TASK. Nothing in the entries may be altered; copy them in full.

Records from a data collection

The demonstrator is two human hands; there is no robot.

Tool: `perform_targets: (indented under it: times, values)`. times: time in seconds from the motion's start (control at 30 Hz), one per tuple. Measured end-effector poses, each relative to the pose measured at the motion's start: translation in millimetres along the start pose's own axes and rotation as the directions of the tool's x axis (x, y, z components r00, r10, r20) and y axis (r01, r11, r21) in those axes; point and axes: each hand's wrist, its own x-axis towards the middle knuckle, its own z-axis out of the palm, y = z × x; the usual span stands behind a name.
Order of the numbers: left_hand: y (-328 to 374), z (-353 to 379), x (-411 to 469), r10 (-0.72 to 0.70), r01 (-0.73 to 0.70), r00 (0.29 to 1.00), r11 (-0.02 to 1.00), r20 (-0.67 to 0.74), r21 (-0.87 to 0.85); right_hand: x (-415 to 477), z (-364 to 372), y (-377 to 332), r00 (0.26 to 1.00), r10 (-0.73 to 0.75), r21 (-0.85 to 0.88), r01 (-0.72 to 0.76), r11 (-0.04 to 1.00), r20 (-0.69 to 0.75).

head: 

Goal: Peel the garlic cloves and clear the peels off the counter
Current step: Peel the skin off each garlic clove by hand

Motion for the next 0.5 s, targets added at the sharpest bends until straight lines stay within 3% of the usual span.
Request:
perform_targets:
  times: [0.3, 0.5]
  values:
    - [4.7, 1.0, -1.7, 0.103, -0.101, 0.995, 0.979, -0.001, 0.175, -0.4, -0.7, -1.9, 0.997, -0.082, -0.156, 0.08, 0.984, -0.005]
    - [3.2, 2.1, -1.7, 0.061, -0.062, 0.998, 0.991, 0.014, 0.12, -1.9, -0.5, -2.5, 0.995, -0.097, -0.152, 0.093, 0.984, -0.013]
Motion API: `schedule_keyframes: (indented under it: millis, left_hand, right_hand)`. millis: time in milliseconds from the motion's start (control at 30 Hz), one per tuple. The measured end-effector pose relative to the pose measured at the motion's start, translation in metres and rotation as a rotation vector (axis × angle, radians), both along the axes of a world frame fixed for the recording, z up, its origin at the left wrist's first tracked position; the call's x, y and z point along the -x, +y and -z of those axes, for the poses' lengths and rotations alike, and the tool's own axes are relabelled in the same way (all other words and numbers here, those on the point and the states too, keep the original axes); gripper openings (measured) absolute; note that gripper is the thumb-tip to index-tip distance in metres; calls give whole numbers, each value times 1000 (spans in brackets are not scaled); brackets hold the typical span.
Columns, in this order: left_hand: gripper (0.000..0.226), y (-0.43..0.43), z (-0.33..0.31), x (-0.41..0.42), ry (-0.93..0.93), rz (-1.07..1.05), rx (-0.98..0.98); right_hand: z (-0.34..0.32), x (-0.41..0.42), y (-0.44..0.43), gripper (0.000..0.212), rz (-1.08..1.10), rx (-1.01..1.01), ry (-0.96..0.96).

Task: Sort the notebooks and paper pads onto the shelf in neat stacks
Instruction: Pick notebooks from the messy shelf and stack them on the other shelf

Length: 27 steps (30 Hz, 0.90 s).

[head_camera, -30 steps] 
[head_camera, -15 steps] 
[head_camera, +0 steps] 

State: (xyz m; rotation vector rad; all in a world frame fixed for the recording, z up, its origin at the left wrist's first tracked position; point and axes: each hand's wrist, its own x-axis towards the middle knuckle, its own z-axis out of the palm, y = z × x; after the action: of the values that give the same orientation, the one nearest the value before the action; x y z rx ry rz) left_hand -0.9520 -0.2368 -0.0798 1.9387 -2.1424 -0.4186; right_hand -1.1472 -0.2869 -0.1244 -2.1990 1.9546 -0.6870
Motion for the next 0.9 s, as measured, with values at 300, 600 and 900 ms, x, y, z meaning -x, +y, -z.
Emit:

ANSWER BELOW.
The demonstrator is two human hands; there is no robot.

Tool: `perform_targets: (indented under it: times, values)`. times: time in seconds from the motion's start (control at 30 Hz), one per tuple. Measured end-effector poses, each relative to the pose measured at the motion's start: translation in millimetres along the start pose's own axes and rotation as the directions of the tool's x axis (x, y, z components r00, r10, r20) and y axis (r01, r11, r21) in those axes; point and axes: each hand's wrist, its own x-axis towards the middle knuckle, its own z-axis out of the palm, y = z × x; the usual span stands behind a name.
Order of the numbers: left_hand: y (-328 to 374), z (-353 to 379), x (-411 to 469), r10 (-0.72 to 0.70), r01 (-0.73 to 0.70), r00 (0.29 to 1.00), r11 (-0.02 to 1.00), r20 (-0.67 to 0.74), r21 (-0.87 to 0.85); right_hand: x (-415 to 477), z (-364 to 372), y (-377 to 332), r00 (0.26 to 1.00), r10 (-0.73 to 0.75), r21 (-0.85 to 0.88), r01 (-0.72 to 0.76), r11 (-0.04 to 1.00), r20 (-0.69 to 0.75).

head: 

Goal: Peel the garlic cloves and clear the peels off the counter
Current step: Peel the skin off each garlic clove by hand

Motion for the next 0.5 s, targets added at the sharpest bends until straight lines stay within 3% of the usual span.
Request:
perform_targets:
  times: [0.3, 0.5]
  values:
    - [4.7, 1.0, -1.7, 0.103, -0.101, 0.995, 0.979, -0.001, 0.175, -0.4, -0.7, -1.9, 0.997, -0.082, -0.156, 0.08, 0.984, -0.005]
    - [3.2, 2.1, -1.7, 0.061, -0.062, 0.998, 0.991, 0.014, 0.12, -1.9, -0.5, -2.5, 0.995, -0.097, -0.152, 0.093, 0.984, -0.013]
Motion API: `schedule_keyframes: (indented under it: millis, left_hand, right_hand)`. millis: time in milliseconds from the motion's start (control at 30 Hz), one per tuple. The measured end-effector pose relative to the pose measured at the motion's start, translation in metres and rotation as a rotation vector (axis × angle, radians), both along the axes of a world frame fixed for the recording, z up, its origin at the left wrist's first tracked position; the call's x, y and z point along the -x, +y and -z of those axes, for the poses' lengths and rotations alike, and the tool's own axes are relabelled in the same way (all other words and numbers here, those on the point and the states too, keep the original axes); gripper openings (measured) absolute; note that gripper is the thumb-tip to index-tip distance in metres; calls give whole numbers, each value times 1000 (spans in brackets are not scaled); brackets hold the typical span.
Columns, in this order: left_hand: gripper (0.000..0.226), y (-0.43..0.43), z (-0.33..0.31), x (-0.41..0.42), ry (-0.93..0.93), rz (-1.07..1.05), rx (-0.98..0.98); right_hand: z (-0.34..0.32), x (-0.41..0.42), y (-0.44..0.43), gripper (0.000..0.212), rz (-1.08..1.10), rx (-1.01..1.01), ry (-0.96..0.96).

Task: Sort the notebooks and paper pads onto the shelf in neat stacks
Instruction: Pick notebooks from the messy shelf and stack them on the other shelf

Length: 27 steps (30 Hz, 0.90 s).

[head_camera, -30 steps] 
[head_camera, -15 steps] 
[head_camera, +0 steps] 

State: (xyz m; rotation vector rad; all in a world frame fixed for the recording, z up, its origin at the left wrist's first tracked position; point and axes: each hand's wrist, its own x-axis towards the middle knuckle, its own z-axis out of the palm, y = z × x; after the action: of the values that give the same orientation, the one nearest the value before the action; x y z rx ry rz) left_hand -0.9520 -0.2368 -0.0798 1.9387 -2.1424 -0.4186; right_hand -1.1472 -0.2869 -0.1244 -2.1990 1.9546 -0.6870
Motion for the next 0.9 s, as measured, with values at 300, 600 and 900 ms, x, y, z meaning -x, +y, -z.
Emit:

Here the work on this exercise is complete.